Problem to work on = After locating the line that contains "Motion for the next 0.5" in the following entries, reproduce it and each later line exactly, including the last.

Data items
○ ○ ○ ○ ○ ○ ○

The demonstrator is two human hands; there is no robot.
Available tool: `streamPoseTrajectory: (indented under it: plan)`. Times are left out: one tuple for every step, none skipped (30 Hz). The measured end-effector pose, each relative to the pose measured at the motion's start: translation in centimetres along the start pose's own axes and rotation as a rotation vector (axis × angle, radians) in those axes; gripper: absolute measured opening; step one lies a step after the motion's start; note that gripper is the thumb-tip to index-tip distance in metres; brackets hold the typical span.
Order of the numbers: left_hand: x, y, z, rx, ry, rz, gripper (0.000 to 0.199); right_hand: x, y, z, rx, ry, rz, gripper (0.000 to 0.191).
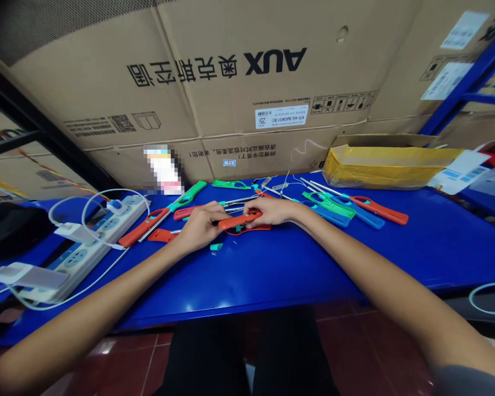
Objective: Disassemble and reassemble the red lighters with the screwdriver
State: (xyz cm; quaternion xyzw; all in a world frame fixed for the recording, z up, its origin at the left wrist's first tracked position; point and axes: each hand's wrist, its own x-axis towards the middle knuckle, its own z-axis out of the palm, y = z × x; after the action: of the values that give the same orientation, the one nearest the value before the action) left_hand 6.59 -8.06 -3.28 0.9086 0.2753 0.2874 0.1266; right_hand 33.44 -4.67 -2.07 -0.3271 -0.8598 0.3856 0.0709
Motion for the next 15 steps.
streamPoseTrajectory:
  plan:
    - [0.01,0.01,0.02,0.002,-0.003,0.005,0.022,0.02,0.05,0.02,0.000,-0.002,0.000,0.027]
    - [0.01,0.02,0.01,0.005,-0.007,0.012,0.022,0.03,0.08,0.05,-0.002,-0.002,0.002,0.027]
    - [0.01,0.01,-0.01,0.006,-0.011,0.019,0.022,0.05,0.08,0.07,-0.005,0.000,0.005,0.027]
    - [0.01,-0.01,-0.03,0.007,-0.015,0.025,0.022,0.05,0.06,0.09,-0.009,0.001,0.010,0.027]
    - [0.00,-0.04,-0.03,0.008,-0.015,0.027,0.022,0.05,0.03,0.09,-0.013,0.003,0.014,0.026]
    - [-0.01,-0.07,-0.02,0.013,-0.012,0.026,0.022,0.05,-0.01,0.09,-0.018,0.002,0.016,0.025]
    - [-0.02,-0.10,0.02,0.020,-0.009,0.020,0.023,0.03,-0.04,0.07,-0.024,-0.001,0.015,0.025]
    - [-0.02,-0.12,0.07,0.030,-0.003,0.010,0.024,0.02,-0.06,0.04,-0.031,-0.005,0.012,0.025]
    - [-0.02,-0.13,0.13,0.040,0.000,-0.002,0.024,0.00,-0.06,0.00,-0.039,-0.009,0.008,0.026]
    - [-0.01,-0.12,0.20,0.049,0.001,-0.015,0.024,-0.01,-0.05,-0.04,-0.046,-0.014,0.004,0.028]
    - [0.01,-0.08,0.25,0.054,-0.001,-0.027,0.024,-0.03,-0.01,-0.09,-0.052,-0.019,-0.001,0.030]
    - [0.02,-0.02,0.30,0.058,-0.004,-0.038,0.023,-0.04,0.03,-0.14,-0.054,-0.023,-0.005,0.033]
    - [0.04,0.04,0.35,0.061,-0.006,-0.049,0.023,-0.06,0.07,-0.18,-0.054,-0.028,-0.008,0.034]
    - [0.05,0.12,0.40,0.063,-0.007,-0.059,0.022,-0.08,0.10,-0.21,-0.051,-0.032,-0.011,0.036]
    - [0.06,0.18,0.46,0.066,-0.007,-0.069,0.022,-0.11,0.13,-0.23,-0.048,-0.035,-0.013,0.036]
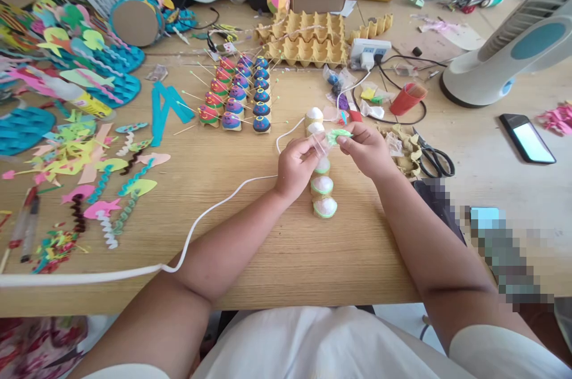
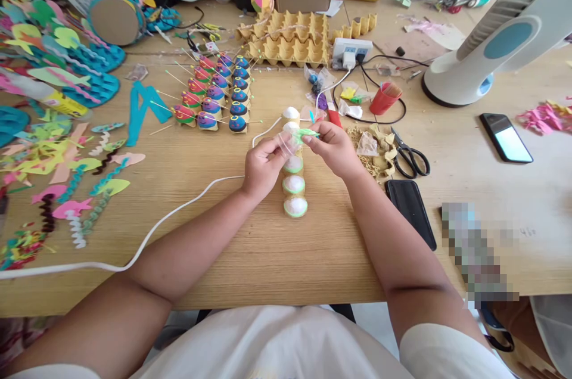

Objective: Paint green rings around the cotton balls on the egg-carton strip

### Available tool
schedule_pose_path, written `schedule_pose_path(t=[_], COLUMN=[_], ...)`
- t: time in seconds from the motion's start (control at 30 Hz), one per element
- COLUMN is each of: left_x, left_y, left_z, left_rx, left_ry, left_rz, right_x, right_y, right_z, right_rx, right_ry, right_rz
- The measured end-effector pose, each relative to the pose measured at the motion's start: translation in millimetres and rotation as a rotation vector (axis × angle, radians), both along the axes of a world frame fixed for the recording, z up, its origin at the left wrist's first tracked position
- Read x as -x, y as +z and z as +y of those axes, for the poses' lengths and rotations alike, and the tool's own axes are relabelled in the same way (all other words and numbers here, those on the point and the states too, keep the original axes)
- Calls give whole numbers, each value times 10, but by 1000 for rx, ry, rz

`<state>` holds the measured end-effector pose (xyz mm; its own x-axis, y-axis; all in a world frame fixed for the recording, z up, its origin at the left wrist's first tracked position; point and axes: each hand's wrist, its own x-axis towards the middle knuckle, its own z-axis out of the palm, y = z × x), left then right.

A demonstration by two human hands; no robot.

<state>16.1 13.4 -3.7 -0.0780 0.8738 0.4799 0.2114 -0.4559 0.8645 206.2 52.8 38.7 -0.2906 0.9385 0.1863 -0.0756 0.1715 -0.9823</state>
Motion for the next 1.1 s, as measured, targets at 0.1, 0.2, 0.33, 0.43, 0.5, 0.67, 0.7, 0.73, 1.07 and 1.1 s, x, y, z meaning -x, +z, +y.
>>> schedule_pose_path(t=[0.1,0.2,0.33,0.43,0.5,0.67,0.7,0.73,1.07,1.1], left_x=[-14,-23,-23,-14,-9,-7,-7,-7,-9,-9], left_y=[26,68,110,107,93,75,77,79,35,18], left_z=[-26,-58,-89,-85,-73,-50,-50,-51,-40,-31], left_rx=[12,7,-11,-3,8,21,22,24,-18,-6], left_ry=[-9,-40,-83,-71,-56,-45,-45,-44,-9,-12], left_rz=[15,26,43,40,31,18,18,21,3,-17], right_x=[1,11,26,29,34,80,91,102,116,114], right_y=[-6,11,36,29,16,7,11,16,-4,-11], right_z=[-7,-35,-62,-54,-44,-48,-53,-57,-64,-59], right_rx=[-49,-116,-189,-122,-53,54,70,84,122,108], right_ry=[-69,-127,-152,-66,-2,69,77,85,89,85], right_rz=[-23,-69,-135,-116,-93,7,29,51,120,112])
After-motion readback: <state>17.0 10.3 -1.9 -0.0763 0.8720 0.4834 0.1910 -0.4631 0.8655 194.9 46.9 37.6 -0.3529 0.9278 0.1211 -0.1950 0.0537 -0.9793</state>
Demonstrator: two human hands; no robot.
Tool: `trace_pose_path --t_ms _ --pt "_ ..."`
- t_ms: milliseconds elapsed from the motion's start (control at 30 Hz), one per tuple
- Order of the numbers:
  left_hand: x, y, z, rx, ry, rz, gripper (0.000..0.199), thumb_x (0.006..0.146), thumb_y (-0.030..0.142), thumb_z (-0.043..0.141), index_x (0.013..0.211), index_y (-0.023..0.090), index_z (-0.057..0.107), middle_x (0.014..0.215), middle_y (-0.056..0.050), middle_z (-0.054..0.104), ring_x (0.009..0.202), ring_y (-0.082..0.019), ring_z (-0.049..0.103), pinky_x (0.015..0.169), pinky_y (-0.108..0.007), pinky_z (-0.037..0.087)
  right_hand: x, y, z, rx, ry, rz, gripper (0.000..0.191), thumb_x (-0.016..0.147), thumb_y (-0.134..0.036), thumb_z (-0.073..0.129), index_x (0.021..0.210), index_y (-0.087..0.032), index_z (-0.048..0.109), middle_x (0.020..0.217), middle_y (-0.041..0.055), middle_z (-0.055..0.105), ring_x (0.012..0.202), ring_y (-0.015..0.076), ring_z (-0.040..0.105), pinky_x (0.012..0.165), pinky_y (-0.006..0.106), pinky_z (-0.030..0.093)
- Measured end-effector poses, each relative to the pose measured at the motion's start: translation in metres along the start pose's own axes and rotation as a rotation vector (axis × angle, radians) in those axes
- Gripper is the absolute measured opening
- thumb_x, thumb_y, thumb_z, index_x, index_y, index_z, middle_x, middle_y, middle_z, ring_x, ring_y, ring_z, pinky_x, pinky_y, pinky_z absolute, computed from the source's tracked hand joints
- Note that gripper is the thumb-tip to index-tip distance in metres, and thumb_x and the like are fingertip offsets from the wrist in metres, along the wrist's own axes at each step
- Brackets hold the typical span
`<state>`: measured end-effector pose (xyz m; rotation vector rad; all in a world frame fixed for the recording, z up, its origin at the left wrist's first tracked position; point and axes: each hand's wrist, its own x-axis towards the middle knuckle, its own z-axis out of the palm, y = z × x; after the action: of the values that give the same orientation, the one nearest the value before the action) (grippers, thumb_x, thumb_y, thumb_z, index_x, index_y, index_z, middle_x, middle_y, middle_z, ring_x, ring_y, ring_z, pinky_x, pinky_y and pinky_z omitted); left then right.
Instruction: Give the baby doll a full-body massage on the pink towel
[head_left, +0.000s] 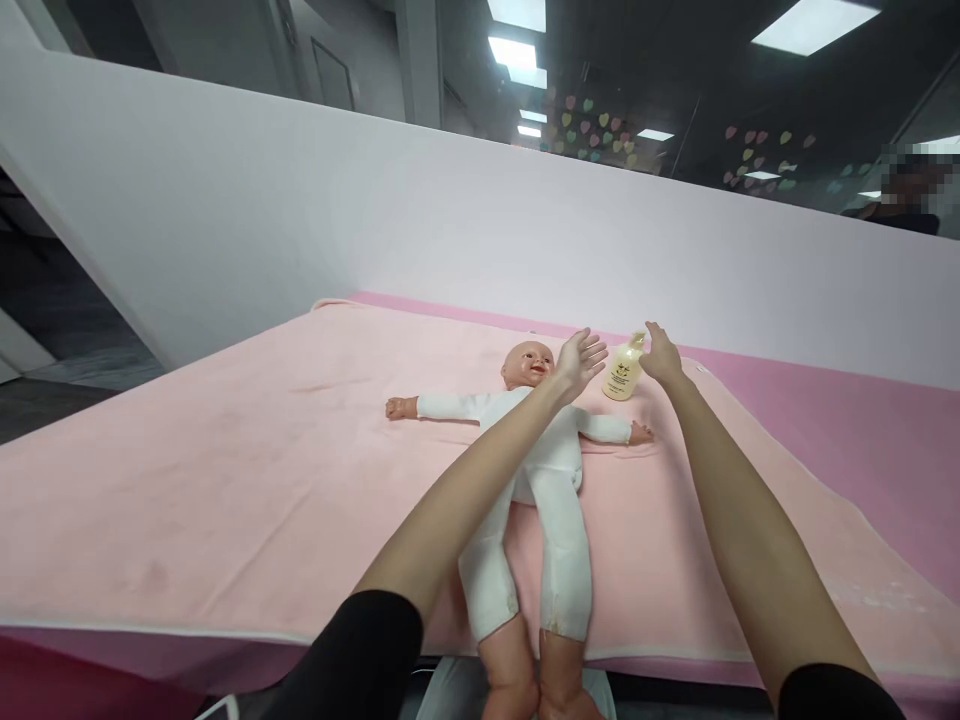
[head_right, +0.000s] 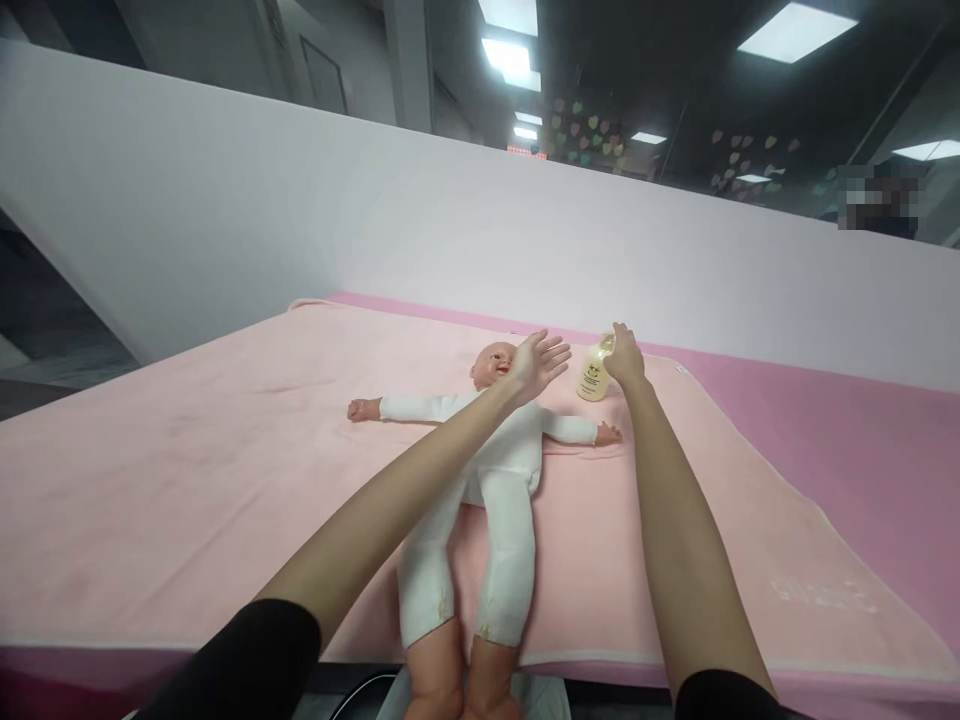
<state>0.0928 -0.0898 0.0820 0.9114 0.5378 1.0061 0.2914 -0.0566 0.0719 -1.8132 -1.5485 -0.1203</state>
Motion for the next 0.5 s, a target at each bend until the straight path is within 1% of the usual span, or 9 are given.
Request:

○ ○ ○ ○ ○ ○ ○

Written answer =
Motion for the next 0.5 s, a target at each bend until the straight path is within 1% of the usual span, or 9 are given.
Request:

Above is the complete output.